• Collected data
____________

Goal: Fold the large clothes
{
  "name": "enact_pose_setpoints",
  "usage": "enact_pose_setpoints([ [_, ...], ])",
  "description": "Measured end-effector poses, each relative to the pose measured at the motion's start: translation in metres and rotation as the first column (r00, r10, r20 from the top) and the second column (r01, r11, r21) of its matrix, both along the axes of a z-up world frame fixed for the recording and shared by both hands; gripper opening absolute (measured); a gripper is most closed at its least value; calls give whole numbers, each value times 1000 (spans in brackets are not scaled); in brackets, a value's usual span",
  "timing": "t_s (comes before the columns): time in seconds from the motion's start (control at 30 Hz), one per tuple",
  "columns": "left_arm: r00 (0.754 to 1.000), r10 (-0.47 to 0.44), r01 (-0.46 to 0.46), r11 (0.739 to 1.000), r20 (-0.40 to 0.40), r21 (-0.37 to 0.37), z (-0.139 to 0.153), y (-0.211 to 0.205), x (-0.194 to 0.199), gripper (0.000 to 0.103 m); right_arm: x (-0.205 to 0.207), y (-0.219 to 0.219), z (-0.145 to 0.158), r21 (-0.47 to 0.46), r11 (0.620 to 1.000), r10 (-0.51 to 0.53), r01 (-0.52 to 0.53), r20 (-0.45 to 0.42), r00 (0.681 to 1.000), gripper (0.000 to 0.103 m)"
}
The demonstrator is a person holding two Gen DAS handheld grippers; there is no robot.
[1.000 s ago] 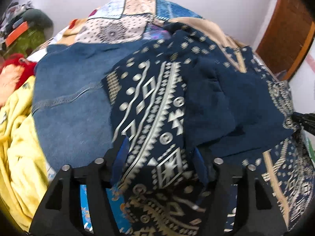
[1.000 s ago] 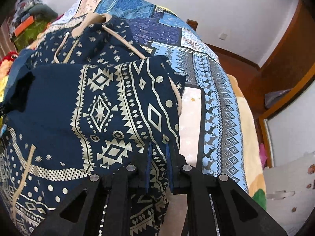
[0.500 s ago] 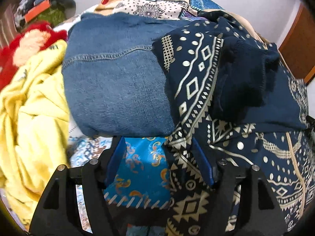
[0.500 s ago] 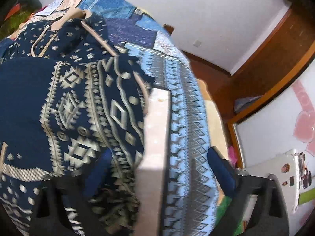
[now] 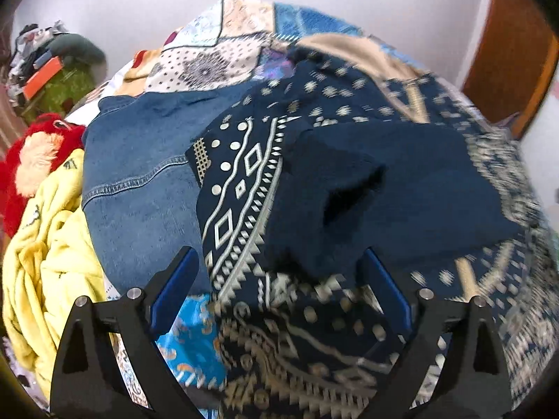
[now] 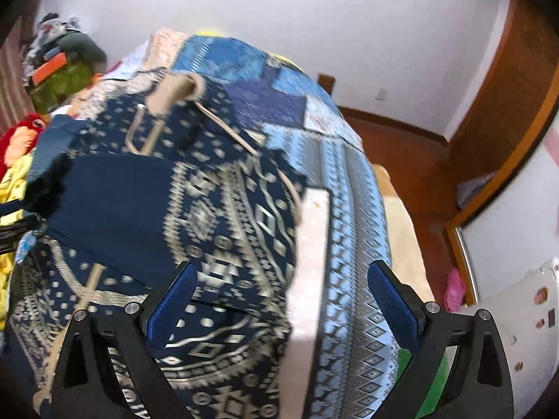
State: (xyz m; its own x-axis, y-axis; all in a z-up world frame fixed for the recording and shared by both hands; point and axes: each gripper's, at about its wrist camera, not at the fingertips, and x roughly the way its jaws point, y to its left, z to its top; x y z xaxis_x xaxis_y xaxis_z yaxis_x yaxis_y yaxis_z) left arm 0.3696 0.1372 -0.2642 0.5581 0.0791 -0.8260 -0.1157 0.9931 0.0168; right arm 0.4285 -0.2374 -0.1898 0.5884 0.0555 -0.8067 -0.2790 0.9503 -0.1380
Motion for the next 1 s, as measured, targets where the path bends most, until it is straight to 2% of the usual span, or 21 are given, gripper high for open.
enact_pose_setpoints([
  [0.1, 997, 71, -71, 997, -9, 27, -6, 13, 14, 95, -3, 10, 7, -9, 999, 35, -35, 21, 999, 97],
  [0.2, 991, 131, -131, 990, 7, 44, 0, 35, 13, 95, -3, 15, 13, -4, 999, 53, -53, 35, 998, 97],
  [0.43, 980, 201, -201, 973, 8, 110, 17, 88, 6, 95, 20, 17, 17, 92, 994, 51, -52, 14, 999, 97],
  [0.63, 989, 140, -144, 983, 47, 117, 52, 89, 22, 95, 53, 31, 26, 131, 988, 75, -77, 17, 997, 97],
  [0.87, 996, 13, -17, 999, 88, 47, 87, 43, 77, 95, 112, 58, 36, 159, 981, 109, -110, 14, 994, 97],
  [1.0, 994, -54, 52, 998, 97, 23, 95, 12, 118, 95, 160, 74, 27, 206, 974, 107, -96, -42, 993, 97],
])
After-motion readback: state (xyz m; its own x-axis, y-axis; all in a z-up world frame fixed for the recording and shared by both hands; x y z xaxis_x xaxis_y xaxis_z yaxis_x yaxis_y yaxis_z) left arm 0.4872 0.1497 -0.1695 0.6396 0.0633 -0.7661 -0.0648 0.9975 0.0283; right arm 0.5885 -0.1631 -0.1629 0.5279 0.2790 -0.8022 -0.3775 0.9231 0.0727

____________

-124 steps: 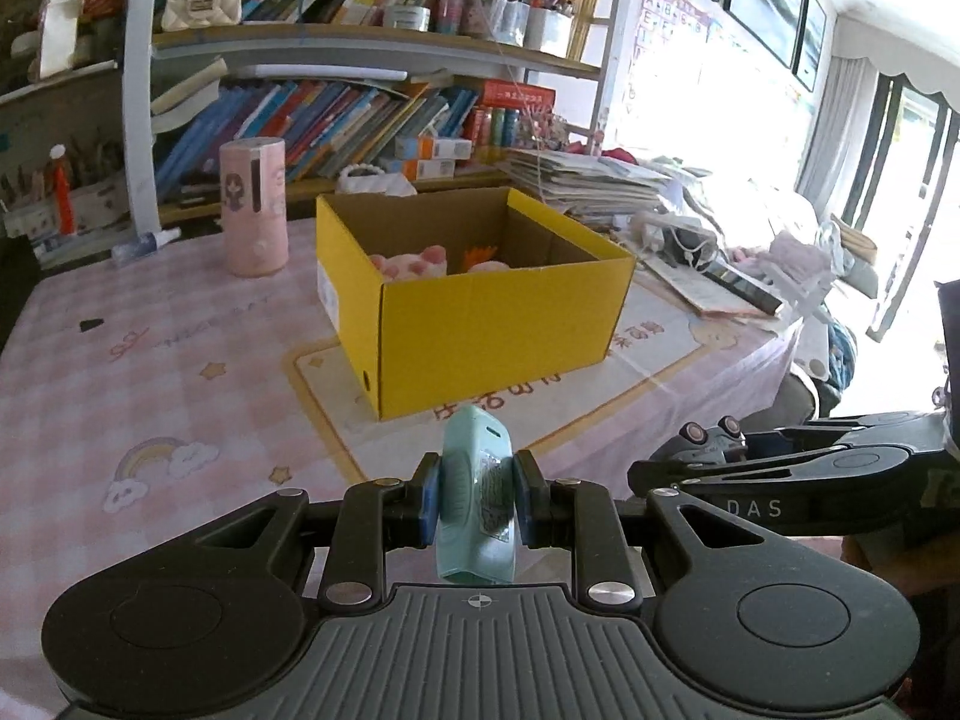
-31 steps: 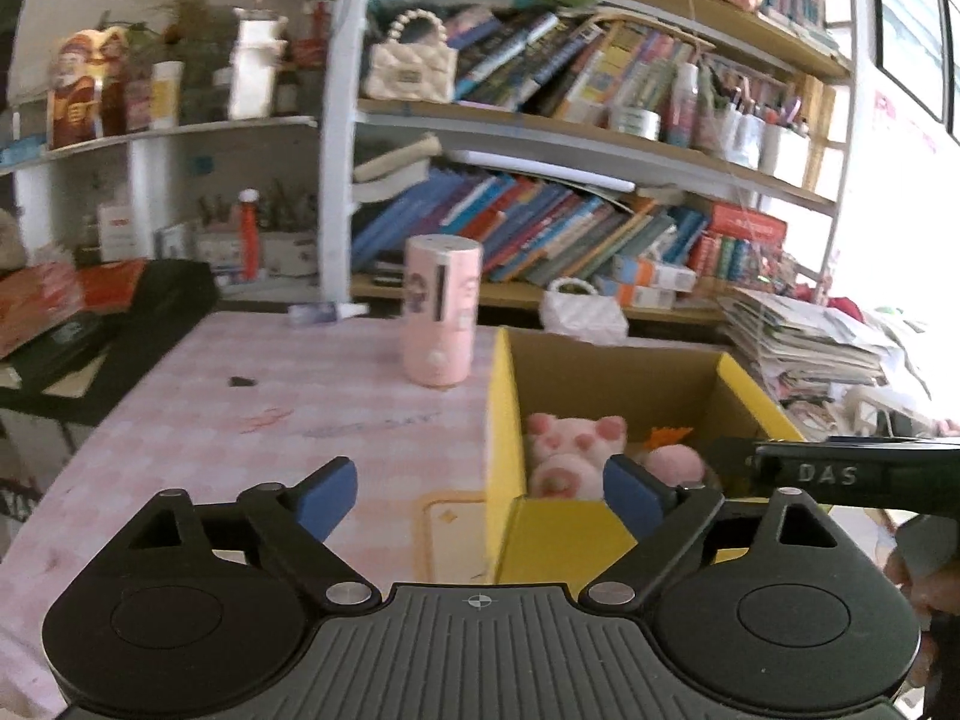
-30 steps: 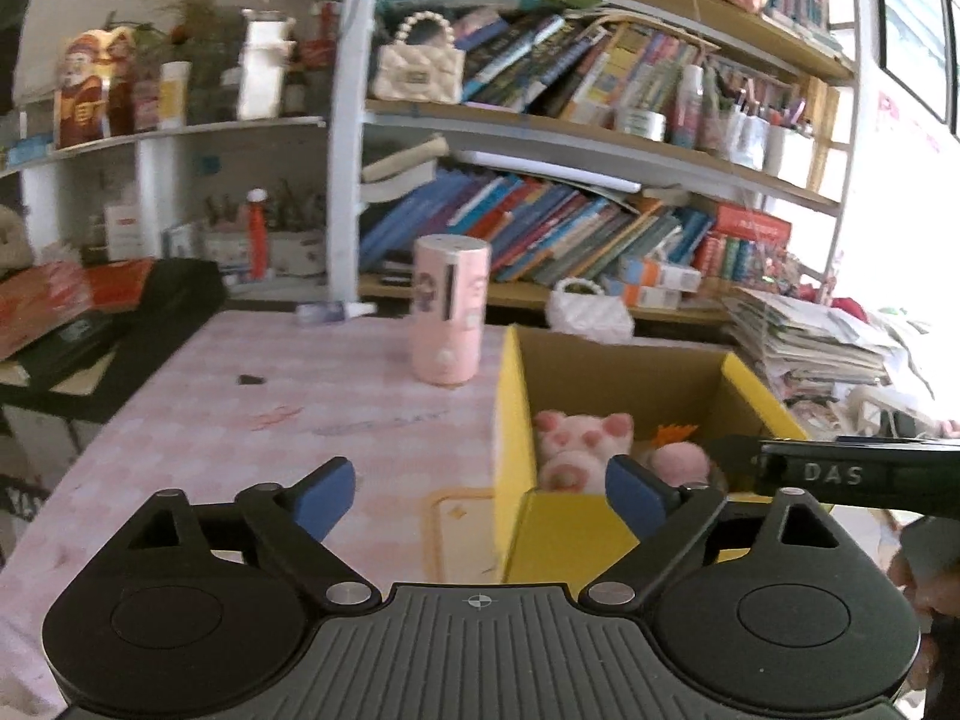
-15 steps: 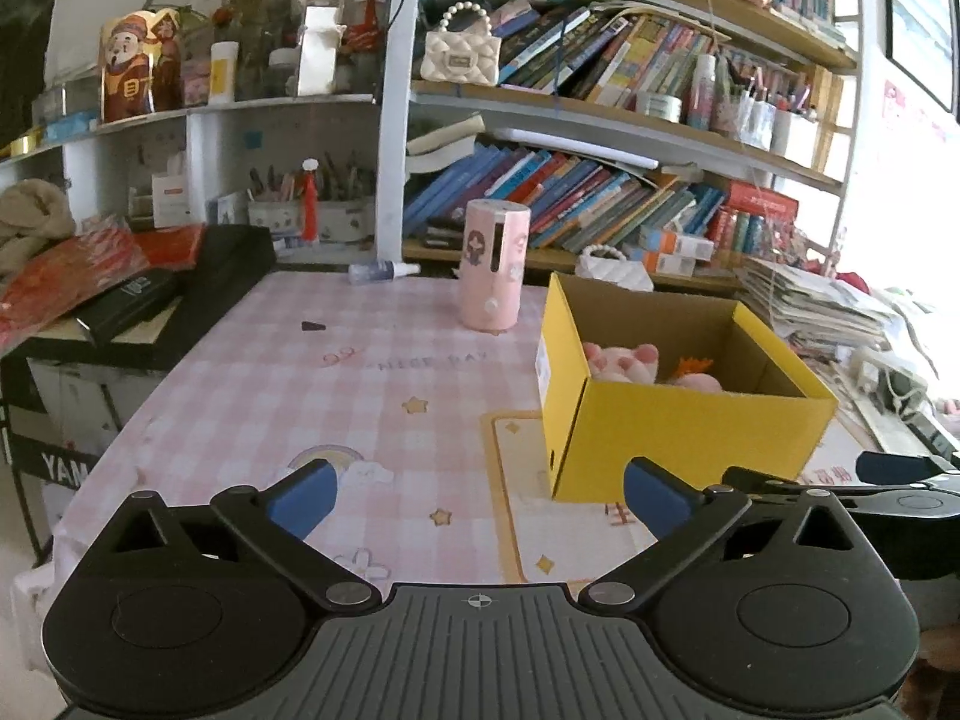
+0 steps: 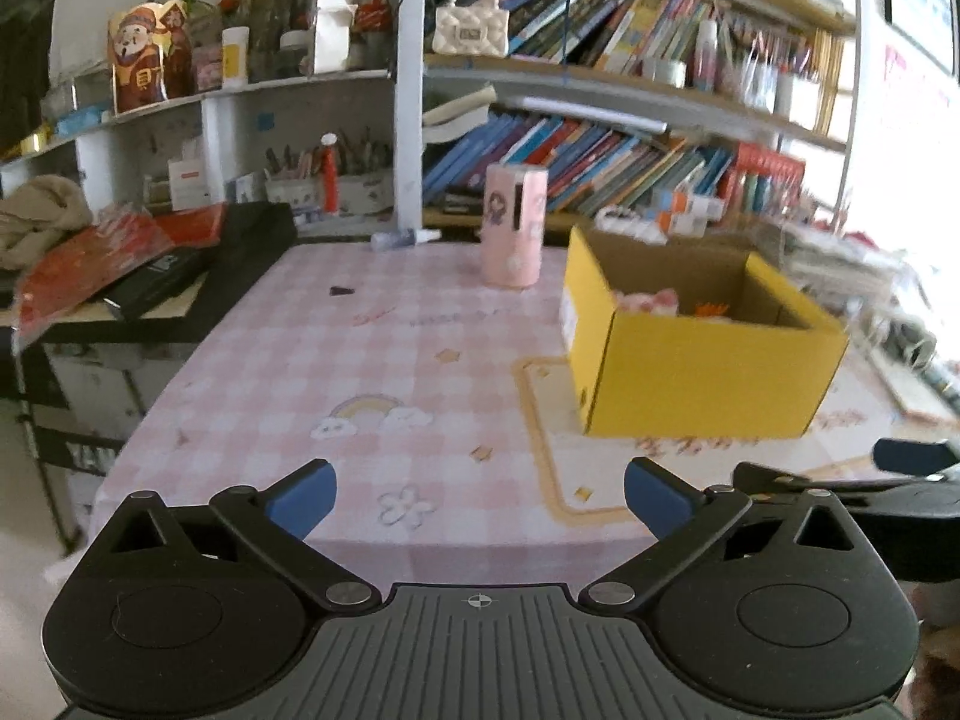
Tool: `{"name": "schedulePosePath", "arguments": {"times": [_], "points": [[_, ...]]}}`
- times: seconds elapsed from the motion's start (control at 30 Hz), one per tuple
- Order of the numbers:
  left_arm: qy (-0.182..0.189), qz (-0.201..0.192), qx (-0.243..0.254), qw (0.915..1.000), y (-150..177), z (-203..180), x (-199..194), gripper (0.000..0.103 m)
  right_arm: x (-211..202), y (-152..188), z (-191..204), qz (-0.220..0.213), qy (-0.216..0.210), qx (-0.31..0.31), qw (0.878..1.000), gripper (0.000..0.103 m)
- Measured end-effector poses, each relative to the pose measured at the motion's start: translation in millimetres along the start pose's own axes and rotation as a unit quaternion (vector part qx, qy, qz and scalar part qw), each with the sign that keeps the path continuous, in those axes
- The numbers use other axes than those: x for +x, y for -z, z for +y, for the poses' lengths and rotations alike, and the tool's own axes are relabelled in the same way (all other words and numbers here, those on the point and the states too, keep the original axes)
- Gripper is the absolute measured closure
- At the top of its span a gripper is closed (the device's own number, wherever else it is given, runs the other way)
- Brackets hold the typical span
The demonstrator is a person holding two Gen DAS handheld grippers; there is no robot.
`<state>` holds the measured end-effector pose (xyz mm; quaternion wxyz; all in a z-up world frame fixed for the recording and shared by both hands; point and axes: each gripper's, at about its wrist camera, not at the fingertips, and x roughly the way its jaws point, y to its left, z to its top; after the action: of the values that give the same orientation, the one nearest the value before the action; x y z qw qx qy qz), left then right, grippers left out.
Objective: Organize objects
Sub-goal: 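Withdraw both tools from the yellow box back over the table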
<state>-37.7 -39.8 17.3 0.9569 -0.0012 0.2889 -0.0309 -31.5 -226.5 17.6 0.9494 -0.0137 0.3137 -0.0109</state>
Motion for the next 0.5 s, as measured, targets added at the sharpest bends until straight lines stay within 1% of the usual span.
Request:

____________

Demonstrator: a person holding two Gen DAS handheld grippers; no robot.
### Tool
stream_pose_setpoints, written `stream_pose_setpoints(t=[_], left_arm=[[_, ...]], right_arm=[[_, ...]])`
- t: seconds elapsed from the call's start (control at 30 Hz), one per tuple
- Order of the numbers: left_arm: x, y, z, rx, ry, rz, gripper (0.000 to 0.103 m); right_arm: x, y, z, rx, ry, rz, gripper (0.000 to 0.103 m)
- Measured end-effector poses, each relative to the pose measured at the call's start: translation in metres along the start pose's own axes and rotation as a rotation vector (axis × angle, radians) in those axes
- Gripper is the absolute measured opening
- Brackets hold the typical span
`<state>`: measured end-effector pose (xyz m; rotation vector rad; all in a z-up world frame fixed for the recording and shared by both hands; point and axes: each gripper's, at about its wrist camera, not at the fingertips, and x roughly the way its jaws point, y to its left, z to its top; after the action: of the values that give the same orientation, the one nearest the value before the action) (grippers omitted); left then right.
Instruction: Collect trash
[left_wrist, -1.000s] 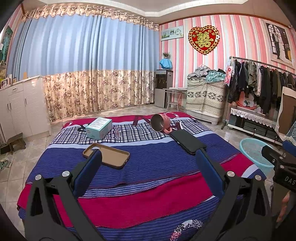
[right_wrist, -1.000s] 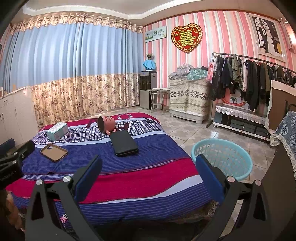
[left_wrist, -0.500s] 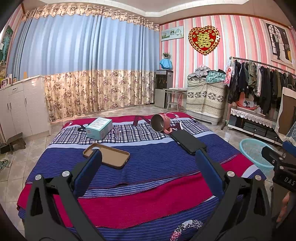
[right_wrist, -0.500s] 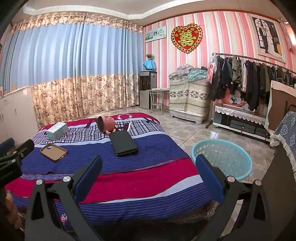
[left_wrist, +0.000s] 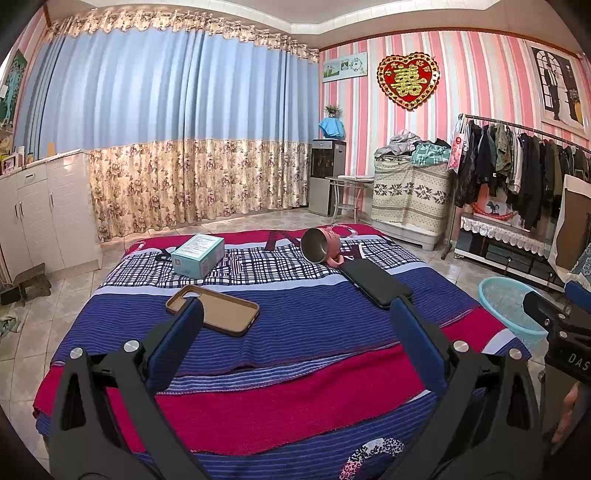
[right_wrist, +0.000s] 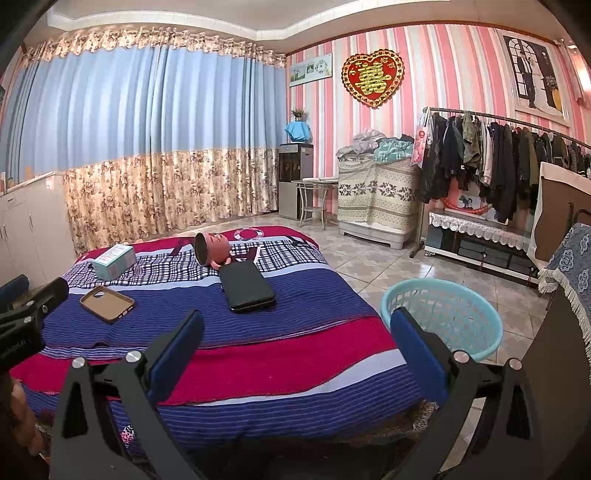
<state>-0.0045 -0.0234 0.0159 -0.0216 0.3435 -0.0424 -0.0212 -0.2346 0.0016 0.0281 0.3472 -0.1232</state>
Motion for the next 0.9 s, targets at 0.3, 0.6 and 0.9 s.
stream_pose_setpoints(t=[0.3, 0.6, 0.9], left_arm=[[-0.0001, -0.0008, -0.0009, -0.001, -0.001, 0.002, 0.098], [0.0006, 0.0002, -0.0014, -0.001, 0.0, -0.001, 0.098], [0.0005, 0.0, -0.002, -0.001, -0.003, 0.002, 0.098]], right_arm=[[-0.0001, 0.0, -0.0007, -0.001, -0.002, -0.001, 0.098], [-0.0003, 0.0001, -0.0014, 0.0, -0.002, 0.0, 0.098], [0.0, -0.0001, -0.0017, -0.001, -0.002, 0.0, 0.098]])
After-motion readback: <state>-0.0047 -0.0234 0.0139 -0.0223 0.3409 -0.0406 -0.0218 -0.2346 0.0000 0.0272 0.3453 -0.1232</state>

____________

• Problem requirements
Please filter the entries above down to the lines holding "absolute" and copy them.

• Exercise output
  "description": "Measured end-effector poses, each relative to the pose measured at the motion's start: translation in metres and rotation as the first column (r00, r10, r20 from the top) and the second column (r01, r11, r21) of its matrix, both along the axes of a z-up world frame fixed for the recording and shared by both hands; gripper opening absolute (measured); a gripper is most closed at its least value; calls give whole numbers, each value times 1000 (spans in brackets are not scaled); in brackets, a value's usual span",
- Gripper is the absolute measured closure
- Gripper is the absolute measured opening

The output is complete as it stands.